The department says that, as of September, 74 clean-ups took place through that program — up from the 43 that took place all of last year.

“We appreciate that New Yorkers are stepping up to do their part to keep their neighborhoods clean,” said Joshua Goodman, a spokesperson for the Department of Sanitation. He added that besides volunteering, “the next best thing everyone can do is use litter baskets properly.

“It’s important to remember that they are for small trash while walking, like a candy wrapper or a coffee cup, and that throwing household or business trash in them is illegal,” he said.

De Blasio promised in mid-September to restore some sanitation services, including funding for litter basket trucks in 65 neighborhoods. 

Clean-up volunteer Maria Lizardo, executive director of the nonprofit NMIC (formerly the Northern Manhattan Improvement Corporation) has done her part in upper Manhattan, cleaning up her neighborhood as part of an effort organized by Congressman Adriano Espaillat. 

But she is careful to note that volunteering means giving City Hall a pass.

“We’re going to keep the pressure on and do advocacy to make sure that budgets are restored, particularly in low-income communities,” she said.

“It’s not letting them off the hook. But it’s really about building that sentiment in the community — you know, this is our home, we have to protect it, and we have to take care of it,” she said.

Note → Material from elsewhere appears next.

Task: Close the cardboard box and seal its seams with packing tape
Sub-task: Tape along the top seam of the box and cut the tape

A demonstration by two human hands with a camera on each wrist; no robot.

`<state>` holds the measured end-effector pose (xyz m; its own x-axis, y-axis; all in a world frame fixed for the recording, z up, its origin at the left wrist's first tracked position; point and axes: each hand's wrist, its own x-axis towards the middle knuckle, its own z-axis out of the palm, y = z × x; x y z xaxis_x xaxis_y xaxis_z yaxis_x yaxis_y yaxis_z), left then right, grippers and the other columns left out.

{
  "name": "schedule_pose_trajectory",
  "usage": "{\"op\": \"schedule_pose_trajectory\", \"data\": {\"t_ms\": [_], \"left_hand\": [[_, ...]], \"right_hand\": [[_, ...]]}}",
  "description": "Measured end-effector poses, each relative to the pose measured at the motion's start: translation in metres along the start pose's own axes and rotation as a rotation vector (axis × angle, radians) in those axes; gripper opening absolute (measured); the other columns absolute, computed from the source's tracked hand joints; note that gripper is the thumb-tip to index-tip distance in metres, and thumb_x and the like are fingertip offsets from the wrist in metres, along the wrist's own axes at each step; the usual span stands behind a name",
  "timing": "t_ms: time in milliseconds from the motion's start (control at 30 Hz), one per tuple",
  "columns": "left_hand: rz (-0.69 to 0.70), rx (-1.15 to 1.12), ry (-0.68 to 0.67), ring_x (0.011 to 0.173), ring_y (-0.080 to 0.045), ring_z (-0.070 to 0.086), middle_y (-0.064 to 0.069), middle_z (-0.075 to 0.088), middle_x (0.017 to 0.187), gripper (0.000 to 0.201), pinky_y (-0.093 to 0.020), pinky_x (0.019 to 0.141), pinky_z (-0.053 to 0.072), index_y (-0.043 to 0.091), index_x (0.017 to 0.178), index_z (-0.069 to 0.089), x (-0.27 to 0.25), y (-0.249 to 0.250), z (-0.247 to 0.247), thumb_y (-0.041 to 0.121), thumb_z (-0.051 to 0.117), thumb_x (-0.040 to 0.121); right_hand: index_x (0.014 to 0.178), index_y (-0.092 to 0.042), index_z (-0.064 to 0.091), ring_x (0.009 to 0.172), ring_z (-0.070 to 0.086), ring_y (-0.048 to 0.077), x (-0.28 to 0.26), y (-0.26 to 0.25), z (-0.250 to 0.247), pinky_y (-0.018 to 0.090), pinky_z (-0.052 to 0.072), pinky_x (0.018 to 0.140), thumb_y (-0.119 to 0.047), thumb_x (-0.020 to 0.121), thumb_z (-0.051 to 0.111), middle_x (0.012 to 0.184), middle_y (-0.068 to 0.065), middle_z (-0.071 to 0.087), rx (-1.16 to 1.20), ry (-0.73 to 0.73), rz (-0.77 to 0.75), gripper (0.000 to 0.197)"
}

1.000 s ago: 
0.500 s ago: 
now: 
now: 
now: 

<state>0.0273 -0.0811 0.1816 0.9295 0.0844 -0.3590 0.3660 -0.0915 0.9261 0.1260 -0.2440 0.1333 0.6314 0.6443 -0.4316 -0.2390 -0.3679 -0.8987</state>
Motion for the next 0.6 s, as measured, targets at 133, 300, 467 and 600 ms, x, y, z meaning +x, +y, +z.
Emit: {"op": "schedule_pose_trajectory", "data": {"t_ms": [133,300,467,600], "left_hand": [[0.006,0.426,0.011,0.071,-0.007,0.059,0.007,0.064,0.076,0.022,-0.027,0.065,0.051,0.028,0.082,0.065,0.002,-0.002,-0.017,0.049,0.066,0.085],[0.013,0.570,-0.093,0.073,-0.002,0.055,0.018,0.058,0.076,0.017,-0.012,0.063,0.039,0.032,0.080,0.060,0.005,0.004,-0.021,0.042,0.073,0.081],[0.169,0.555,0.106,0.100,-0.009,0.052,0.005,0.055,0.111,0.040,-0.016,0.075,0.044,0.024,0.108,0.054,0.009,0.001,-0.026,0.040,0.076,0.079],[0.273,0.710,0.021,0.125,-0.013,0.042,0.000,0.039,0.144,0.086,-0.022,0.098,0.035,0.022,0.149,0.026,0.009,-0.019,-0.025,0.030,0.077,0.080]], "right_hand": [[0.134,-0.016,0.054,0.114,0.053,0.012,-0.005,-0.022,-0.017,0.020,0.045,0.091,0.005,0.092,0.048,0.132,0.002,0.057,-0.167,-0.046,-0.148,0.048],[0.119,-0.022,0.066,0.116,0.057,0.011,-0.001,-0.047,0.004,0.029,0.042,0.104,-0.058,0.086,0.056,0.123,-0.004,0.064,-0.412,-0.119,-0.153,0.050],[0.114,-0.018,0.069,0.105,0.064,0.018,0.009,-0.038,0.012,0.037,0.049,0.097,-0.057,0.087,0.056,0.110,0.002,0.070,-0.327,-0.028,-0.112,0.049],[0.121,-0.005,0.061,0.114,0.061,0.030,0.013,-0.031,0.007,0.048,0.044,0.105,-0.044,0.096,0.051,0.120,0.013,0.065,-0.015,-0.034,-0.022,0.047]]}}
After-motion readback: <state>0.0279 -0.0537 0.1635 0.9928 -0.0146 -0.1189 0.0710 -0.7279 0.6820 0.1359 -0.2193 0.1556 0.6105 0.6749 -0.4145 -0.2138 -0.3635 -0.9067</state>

In Brooklyn, Kerr sees action as an antidote for her own griping.

“I can walk outside and pick up trash, and not complain about all the trash on my street,” she said. “And just, you know, in 30 to 40 minutes, take care of it.”

In Harlem, Baggett is hoping to find more volunteers, expand the cleaning effort to other small parks along St. Nicholas Avenue — and, perhaps, make it a regular thing, post-pandemic.

“This is a quiet project … but it’s very rewarding and fulfilling, “ he said. “I think we should try and keep going, even after whatever semblance of normalcy returns.”